Soft Hackle Spider / North Country Wet Flies

Yes we imitate hatches with our fishing flies, no spiders have NOTHING to do with imitating Spiders! This is the name given over the years as when dry from immersion the soft hackle looks like the legs of a large spider!  Spider flies are over 300 years old and still they still catch fish. These are not an imitation pattern an exact match like blue winged olives, they are impressionistic patterns. The soft hackle represents the legs and wings of a subsurface insect, but it is the movement in these flies that make them work. Soft hackled wet flies like spiders are extremely successful patterns on streams, rivers, lakes and reservoirs. the hackle responds to every movement of current as it is pulled through the water on the retrieve, thus suggesting to the fish this imitation is alive. The hackles are swept back over the hook as it is pulled through the water. Spider or North Country flies can catch trout by:

  • look like emerging insects or 'buzzers' that are the midge or olive hatch coming to the surface or 
  • they can imitate the wings and legs of a hatched out insect, drowning or drowned as it tumbles in the current and finally
  • it can also imitate a struggling or swimming subsurface insect with the mobile hackles giving a suggestion of life and hence food to the trout.

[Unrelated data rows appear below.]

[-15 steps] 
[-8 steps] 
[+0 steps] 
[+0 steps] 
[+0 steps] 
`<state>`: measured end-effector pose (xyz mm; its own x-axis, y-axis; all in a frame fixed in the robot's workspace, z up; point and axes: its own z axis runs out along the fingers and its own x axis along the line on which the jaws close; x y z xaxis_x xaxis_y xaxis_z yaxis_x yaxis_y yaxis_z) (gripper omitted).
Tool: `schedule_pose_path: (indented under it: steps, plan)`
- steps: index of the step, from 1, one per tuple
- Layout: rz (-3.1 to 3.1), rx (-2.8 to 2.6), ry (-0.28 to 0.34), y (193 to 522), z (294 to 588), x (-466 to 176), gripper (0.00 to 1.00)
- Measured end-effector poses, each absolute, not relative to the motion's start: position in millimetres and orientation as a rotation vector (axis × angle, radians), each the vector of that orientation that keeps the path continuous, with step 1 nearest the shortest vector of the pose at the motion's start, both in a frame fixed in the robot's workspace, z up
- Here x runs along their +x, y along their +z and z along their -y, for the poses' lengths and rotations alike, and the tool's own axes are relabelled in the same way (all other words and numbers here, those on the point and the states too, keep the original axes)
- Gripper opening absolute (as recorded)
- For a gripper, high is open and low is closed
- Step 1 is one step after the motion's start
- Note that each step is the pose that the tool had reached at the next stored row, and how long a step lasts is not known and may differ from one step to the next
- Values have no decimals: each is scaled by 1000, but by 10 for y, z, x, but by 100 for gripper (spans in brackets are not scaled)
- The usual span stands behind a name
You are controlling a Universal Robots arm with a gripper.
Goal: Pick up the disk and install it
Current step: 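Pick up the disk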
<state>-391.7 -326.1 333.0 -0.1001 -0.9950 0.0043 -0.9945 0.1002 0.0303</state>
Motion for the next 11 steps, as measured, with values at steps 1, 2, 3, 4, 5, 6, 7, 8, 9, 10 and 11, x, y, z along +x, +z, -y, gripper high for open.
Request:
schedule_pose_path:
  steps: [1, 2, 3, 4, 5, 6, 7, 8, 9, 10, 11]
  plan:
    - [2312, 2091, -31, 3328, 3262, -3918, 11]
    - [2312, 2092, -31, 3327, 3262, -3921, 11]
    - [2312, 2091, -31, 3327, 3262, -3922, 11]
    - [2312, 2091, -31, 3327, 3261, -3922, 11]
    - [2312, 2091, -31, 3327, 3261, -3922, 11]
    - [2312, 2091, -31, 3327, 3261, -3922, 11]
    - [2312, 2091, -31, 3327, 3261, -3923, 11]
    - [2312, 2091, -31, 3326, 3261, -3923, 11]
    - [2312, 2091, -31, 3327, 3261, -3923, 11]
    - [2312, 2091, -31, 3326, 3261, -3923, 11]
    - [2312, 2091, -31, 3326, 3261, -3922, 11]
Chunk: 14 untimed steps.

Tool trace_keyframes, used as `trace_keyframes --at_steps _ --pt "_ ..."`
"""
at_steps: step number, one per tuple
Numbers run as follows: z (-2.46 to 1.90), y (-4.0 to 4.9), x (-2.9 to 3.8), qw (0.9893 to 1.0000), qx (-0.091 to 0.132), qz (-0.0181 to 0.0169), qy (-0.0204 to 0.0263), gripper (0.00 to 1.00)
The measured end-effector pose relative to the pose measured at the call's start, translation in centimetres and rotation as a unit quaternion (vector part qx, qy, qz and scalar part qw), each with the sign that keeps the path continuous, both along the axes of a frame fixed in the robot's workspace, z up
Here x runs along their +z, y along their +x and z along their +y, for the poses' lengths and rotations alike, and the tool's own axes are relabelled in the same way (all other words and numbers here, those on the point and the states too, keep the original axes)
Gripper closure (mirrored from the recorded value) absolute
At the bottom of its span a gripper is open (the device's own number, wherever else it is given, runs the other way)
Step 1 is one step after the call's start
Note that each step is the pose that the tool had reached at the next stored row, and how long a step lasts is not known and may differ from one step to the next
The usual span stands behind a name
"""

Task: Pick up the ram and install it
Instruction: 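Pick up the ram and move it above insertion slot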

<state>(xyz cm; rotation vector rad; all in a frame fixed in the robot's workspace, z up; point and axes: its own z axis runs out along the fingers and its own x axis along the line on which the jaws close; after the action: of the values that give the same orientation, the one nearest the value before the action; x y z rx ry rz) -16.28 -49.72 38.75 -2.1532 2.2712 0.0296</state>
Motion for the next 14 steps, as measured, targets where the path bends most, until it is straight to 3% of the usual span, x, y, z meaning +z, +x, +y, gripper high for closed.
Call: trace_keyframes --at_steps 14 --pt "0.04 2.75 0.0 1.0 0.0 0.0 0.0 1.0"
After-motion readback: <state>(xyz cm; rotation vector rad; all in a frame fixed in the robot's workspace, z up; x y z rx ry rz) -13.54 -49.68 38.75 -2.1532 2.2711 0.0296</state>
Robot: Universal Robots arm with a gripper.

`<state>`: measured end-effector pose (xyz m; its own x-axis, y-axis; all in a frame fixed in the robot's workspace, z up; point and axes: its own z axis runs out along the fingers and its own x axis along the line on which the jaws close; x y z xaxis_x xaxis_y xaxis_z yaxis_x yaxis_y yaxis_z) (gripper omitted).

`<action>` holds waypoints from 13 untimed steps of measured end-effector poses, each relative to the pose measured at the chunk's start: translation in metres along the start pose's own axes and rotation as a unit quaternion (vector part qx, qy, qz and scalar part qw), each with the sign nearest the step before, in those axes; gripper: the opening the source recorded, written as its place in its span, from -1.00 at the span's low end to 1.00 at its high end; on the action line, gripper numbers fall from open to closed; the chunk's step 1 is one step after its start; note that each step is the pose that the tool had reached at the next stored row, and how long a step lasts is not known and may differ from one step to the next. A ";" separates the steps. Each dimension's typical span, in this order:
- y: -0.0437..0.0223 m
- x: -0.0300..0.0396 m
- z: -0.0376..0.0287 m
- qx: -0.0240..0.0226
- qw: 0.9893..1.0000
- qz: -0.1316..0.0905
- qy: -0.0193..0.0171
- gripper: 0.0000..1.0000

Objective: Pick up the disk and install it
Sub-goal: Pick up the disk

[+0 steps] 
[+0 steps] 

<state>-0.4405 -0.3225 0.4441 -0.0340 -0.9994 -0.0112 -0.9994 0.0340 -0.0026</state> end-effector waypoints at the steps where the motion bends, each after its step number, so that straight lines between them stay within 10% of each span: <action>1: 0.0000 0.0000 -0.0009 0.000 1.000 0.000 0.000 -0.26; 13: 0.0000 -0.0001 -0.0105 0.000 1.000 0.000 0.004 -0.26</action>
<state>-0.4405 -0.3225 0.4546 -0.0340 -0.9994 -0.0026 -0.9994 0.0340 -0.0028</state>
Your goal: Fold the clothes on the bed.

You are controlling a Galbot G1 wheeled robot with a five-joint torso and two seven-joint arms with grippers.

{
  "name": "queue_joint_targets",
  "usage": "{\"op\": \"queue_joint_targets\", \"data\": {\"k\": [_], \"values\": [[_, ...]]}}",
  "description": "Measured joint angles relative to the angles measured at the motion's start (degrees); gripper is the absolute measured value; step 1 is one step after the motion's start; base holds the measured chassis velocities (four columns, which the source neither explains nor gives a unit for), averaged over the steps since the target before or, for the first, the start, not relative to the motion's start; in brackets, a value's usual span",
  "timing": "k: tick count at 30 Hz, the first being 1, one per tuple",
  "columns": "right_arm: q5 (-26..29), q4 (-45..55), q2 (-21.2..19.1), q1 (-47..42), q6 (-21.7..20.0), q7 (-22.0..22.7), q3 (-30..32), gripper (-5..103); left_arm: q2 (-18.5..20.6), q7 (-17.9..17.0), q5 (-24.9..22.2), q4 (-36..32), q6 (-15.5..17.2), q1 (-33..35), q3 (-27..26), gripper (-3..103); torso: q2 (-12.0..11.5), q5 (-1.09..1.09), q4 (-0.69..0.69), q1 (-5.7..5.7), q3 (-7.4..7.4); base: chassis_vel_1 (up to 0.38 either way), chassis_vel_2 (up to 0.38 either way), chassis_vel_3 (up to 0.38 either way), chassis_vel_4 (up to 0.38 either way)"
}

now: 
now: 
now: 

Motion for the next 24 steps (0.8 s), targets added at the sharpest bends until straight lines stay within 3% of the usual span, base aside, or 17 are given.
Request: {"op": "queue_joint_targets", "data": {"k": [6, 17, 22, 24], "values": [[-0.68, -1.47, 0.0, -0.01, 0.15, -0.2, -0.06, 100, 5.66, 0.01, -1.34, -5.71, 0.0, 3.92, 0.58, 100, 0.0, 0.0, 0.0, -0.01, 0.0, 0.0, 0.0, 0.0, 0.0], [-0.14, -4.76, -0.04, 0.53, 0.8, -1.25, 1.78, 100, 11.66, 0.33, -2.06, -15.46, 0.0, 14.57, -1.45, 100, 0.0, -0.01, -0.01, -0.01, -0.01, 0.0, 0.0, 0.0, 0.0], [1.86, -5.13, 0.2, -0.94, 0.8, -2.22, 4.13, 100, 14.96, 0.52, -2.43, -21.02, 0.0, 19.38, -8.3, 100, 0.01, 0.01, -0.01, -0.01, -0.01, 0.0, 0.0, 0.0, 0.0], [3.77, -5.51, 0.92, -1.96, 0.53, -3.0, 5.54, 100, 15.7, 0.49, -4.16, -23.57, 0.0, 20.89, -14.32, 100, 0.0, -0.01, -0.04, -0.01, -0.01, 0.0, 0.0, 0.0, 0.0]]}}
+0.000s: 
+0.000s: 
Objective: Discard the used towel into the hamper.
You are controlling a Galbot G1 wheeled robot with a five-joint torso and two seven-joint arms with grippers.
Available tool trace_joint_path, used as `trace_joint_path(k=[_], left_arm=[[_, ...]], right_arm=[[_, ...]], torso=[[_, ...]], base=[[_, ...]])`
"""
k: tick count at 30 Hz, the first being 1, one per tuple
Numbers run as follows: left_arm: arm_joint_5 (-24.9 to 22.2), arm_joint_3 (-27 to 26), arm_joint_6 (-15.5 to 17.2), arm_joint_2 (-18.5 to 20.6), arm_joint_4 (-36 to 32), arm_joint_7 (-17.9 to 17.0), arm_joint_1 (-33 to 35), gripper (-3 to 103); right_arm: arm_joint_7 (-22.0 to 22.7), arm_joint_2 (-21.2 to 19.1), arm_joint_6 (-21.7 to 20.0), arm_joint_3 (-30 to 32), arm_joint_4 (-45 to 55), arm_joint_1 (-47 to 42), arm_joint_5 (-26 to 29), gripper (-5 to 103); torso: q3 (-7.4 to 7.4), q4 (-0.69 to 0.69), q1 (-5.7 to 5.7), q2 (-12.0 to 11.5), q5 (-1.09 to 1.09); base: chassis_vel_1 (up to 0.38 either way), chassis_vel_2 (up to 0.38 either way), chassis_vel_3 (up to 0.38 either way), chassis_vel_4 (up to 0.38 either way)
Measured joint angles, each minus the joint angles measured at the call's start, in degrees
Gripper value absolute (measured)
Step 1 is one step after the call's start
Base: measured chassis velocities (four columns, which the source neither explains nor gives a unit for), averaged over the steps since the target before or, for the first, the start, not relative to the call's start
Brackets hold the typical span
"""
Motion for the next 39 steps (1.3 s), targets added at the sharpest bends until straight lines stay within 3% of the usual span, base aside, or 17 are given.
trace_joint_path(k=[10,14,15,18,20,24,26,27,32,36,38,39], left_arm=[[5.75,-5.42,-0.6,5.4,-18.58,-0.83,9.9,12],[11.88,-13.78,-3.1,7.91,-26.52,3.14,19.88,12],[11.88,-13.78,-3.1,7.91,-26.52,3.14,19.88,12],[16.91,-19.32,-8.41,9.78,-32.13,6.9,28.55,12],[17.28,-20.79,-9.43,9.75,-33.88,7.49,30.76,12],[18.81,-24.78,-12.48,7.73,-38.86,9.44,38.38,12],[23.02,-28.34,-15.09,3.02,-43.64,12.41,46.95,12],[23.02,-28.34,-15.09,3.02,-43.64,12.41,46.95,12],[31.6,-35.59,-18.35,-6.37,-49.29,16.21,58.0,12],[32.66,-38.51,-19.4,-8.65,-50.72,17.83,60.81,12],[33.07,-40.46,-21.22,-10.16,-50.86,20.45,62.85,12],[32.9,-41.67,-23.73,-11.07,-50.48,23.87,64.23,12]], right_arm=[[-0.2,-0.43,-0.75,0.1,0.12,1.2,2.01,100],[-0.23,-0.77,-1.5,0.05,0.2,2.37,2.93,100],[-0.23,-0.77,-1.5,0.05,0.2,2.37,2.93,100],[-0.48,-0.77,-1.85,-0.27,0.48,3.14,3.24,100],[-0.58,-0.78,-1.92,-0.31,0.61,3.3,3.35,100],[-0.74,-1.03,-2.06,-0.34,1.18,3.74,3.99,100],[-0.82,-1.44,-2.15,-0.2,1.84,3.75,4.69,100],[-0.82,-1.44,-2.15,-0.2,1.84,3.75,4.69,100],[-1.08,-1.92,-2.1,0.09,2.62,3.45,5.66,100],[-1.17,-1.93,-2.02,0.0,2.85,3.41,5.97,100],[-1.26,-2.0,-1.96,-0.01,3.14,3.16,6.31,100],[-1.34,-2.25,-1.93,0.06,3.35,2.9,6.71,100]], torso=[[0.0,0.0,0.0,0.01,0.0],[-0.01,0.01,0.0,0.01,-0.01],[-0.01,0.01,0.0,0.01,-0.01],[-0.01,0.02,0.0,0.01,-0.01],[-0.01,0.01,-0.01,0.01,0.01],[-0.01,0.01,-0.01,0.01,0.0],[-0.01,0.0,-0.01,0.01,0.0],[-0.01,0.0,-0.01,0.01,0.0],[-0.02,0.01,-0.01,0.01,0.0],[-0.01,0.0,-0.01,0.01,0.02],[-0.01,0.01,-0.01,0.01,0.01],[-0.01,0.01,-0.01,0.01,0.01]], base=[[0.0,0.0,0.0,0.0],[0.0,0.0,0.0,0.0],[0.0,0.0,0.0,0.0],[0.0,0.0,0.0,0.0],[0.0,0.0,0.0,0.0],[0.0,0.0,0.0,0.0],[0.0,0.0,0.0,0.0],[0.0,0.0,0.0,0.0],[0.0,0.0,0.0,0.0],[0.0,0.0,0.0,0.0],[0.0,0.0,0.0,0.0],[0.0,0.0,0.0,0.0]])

During a hatch we have seen how trout can become totally preoccupied with eating as many emerging insects as they can. The trout eat them on their journey up to the surface to hatch with the trout feeding in the top 12 inches of water. This is identified when the fish are taking food just below the surface.  The undersurface rising movement of fish is frequently visible to the fly fisher, this is called  'Bulging', indeed if you see the fish's mouths never break the surface, a sure sign they are eating buzzers/emergers. 

Emergers reach the surface and emerge in the surface film and as they wait on the surface for their wings to dry before they fly off. In a lull in a hatch using a heavier nymph such as a diawl bach (little welsh devil)  or pheasant tail they sink too rapidly and trout will not  eat the artificial fly. Fishing a fly in the top 12 inches of water is crucial, slow sinking patterns are important and this is where Spiders are key being sol lightly dressed. As excellent imitations of emerging nymphs and midges with the soft hackle acts as a parachute while the fly sinks and with a a hackle that has a high degree of water resistance.

Trout do take static food like pupae in the surface film or spent spinners yet they also take subsurface food that is moving. A trout has the opportunities to investigate a static dry fly floating on the surface to see if it recognizes the silhouette as food. A trout's recognition of a subsurface insect is not just on shape it is a combination of silhouette and swimming movement. When insects swim, their legs cling to their sides as they are propelled through the water. As their momentum slows their arms move forward to make the next stroke to propel them forward again. This is the exact movement duplicated by the soft hackles on a spider fly. As you retrieve the fly the hackles are forced back against the body of the fly and on the pause the hackles move forward again just like the real insect about to make another swimming stroke.